“The thing… is kinda complicated”: What and how do you assess in CLIL?
Julkaistu: 10. helmikuuta 2021 | Kirjoittanut: Dmitri Leontjev ja Mark deBoer
Why is assessment in CLIL complicated?
With the advent of educational approaches such as content-based instruction (CBI) in the US context (e.g., Met, 1999) or content and language integrated learning (CLIL) in Europe in the 1990s (e.g., Marsh, 2002), by now content and language should have become the single focus of education, as Ball, Kelly, and Clegg (2015) argued.
The reality is, however, more diverse and has to do with the terms CBI and CLIL referring to a multitude of approaches which combine the teaching of content and language. Considering CLIL being the educational approach known in Europe and Finland, we will use CLIL to discuss content and language integrated learning hereinafter.
This hardly helps to alleviate the challenge of various interpretations of ‘togetherness’ of content and language. On one hand, there are classrooms where subject-based aims take prevalence, and subjects are taught in an additional language. On the other hand, there are approaches where the subject serves as a background to fulfil the goal of language acquisition. One outcome of this is that those teachers who identify themselves as content teachers voice their concerns for lack of language expertise. Likewise, those having a language teacher identity acknowledge their lack of expertise in the content matter.
Integration in CLIL: teaching, learning, and assessment
It is against this background that we embarked on our journey bringing together CLIL and assessment researchers, teachers, and educators from around the world to work towards the common goal of expanding our understanding of assessment in CLIL (deBoer & Leontjev, 2020).
We collectively recognised that rather than conceptualising content-focus–language-focus on a continuum, we could draw from another relatively recent international collaboration, Nikula et al. (2016), who suggested the emphasis should be on kinds of content and language pedagogies – explicit/visible and implicit/invisible – and the four different ways these are intersected in CLIL classrooms. We also drew upon Davison and Leung’s (2009) classroom-based assessment cycle, consisting of planning assessment, collecting information about learning, interpreting it, providing feedback to learners, and, if needed, making adjustments to the subsequent teaching, learning, and assessment in cycles.
This opened the discussion about assessment in CLIL in relation to classroom teaching and learning and how it unfolds (rather than as separate assessment activities). Next, we introduce what assessment can look like in the four ways that content and language intersect in various CLIL classrooms.

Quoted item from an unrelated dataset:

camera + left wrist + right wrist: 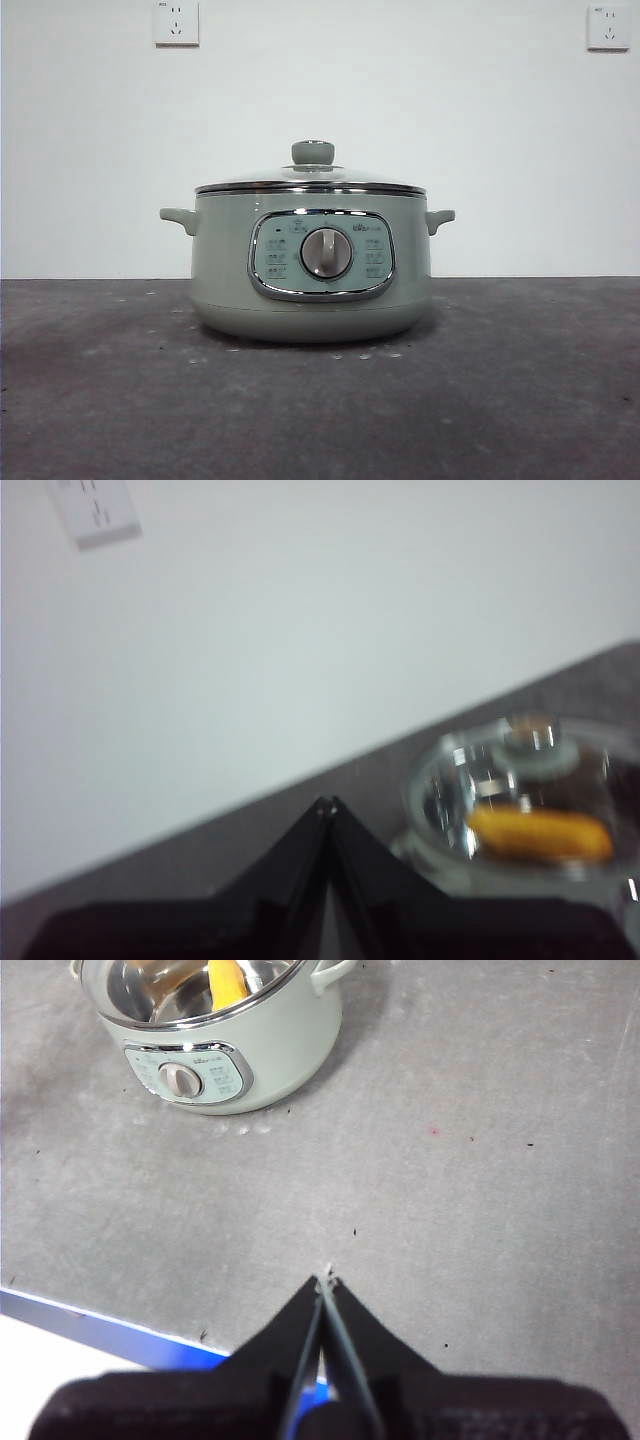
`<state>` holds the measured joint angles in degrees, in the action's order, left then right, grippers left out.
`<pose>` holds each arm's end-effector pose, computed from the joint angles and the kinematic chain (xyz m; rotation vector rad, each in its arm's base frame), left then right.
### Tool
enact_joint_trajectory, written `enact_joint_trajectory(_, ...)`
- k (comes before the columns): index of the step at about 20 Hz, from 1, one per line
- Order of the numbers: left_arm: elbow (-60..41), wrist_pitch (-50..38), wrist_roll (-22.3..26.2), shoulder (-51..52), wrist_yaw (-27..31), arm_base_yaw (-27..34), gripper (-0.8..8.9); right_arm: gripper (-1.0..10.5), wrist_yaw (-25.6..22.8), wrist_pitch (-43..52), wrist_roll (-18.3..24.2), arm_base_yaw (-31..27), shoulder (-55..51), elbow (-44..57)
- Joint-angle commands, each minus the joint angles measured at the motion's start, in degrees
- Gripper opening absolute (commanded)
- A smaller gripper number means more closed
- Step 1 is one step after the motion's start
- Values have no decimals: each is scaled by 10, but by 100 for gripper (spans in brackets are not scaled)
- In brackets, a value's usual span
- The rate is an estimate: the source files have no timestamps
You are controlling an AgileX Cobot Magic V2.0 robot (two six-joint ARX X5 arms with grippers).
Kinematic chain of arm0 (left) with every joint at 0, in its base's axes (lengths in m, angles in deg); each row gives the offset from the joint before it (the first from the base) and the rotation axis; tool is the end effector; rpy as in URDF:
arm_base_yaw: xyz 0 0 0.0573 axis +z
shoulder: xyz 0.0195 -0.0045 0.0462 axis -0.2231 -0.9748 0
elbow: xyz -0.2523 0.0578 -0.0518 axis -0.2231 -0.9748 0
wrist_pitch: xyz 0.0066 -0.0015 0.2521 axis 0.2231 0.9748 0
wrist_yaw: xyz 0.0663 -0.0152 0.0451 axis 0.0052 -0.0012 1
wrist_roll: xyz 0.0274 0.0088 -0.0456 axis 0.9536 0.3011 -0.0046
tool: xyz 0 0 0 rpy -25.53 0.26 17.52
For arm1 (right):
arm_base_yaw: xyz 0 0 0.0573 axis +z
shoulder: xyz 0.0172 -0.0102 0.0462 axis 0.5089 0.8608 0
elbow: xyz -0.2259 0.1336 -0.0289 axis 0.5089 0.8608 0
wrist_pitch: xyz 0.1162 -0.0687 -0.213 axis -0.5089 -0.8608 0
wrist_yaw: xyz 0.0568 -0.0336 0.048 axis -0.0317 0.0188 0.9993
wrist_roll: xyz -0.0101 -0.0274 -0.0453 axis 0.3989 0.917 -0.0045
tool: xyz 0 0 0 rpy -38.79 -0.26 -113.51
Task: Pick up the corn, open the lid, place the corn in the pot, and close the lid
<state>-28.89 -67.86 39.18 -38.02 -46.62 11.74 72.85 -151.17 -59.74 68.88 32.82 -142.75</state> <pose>0.1142 -0.0104 0.3158 0.2352 -0.0468 -0.3003 0.0131 0.0039 0.3603 0.0295 0.6958 0.3624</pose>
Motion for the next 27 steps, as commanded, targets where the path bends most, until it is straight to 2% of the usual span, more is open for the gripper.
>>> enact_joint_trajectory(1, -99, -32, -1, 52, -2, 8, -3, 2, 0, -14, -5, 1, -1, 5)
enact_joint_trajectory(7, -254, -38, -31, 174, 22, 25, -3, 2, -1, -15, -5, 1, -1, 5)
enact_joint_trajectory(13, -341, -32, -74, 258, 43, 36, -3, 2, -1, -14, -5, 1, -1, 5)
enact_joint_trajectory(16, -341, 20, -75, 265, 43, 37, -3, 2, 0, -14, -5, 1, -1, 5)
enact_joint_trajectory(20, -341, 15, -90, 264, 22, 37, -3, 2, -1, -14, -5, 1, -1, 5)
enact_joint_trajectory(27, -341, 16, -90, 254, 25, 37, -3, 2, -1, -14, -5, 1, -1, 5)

In classrooms where content and language pedagogies are visible, syllabi have clear descriptions of what and how the subject-specific content (e.g., geography) and language are to be acquired. Learning of content and language happens in stages, each stage described with regard to its content and language goals. The goal of assessment is to determine whether learners are ready to move to the following stage as well as to provide teachers with the information helping them guide their learners to that stage. Shaw (2020) discusses how a scale of descriptors developed for history lessons based on the Common European Framework of Reference (CoE, 2018) can be used in a lesson’s assessment activity. The scale included such descriptors as “Can recognise a complex historical source text in order to focus on the points of most historic relevance to target audience.” (Shaw, 2020, p. 49). The lesson’s topic was the opposition to the USSR’s control in Hungary and Czechoslovakia. The goal was to assess whether learners understood complex historical texts and summarised them using appropriate terminology. Shaw (2020) illustrated how the scale created opportunities for both seeing how much learning had taken place and developing learner abilities, including their ability to mediate complex historical knowledge to others.

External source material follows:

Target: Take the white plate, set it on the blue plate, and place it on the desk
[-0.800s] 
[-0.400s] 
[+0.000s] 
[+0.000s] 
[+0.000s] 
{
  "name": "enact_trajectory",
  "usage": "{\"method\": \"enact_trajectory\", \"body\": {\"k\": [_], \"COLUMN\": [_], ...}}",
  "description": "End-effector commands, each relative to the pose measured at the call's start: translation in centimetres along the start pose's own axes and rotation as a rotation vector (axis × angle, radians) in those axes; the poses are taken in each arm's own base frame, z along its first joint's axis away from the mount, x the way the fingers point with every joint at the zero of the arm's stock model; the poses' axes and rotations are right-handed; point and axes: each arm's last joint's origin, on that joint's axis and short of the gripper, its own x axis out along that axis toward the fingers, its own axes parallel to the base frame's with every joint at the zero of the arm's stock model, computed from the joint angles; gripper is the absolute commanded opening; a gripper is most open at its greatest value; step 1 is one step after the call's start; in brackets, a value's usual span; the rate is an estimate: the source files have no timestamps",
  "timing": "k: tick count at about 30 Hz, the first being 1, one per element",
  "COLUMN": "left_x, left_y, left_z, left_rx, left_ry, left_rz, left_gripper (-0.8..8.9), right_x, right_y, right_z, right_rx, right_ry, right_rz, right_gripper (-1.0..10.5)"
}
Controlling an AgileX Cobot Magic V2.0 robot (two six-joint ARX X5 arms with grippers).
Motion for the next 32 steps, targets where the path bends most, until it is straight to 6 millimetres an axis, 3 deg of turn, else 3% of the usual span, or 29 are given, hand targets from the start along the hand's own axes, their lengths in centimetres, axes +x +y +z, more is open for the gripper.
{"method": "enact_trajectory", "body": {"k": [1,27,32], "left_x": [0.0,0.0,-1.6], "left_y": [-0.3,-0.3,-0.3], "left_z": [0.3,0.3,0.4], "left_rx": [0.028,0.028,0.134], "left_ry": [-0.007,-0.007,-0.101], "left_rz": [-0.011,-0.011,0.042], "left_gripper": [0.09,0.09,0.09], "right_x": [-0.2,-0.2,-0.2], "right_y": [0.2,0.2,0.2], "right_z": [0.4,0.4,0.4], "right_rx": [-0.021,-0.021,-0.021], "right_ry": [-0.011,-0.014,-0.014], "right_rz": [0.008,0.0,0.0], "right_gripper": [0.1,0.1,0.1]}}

In CLIL classrooms where the language is acquired as a “side effect” (Leung & Morton, 2016, p. 240) through attaining content-specific goals, the goal of assessment is to elicit learners’ content knowledge. When interviewed, CLIL teachers focusing on content oftentimes say that they do not teach or assess language (Leontjev, Jakonen, & Skinnari, 2020). Yet, the reality of the classroom is that teachers still focus on language in various ways, e.g., supporting learners’ understanding by explaining complex concepts in everyday language. That is, in these classrooms teachers do assess language, albeit implicitly and unsystematically, developing their understanding of where their learners’ difficulties stem from and how they can help learners overcome these difficulties (Leontjev, Jakonen, & Skinnari, 2020; Wewer, 2014).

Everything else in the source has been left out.